**WHAT TO PRODUCE:** Reproduce, exactly, the lines of the material below from the line containing "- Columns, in" through the line containing "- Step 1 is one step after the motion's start", with both end lines included and nothing else.

**GIVEN MATERIAL:**
══════

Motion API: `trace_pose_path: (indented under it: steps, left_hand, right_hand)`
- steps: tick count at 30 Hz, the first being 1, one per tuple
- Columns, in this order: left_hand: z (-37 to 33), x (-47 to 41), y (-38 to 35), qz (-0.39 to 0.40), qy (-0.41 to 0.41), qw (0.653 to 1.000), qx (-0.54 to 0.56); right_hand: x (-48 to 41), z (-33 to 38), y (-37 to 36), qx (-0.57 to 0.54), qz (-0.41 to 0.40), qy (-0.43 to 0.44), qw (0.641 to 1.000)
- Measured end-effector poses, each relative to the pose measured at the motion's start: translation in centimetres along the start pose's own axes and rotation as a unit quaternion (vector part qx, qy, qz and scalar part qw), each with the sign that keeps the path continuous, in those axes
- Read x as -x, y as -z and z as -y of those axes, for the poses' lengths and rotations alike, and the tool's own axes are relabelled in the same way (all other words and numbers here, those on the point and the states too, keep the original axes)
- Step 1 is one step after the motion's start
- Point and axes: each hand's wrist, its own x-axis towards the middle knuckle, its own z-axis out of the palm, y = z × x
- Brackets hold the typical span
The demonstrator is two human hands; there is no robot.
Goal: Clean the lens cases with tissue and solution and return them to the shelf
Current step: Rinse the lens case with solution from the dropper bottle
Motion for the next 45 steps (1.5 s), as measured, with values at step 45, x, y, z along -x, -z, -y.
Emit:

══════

**EXPECTED ANSWER:**
- Columns, in this order: left_hand: z (-37 to 33), x (-47 to 41), y (-38 to 35), qz (-0.39 to 0.40), qy (-0.41 to 0.41), qw (0.653 to 1.000), qx (-0.54 to 0.56); right_hand: x (-48 to 41), z (-33 to 38), y (-37 to 36), qx (-0.57 to 0.54), qz (-0.41 to 0.40), qy (-0.43 to 0.44), qw (0.641 to 1.000)
- Measured end-effector poses, each relative to the pose measured at the motion's start: translation in centimetres along the start pose's own axes and rotation as a unit quaternion (vector part qx, qy, qz and scalar part qw), each with the sign that keeps the path continuous, in those axes
- Read x as -x, y as -z and z as -y of those axes, for the poses' lengths and rotations alike, and the tool's own axes are relabelled in the same way (all other words and numbers here, those on the point and the states too, keep the original axes)
- Step 1 is one step after the motion's start

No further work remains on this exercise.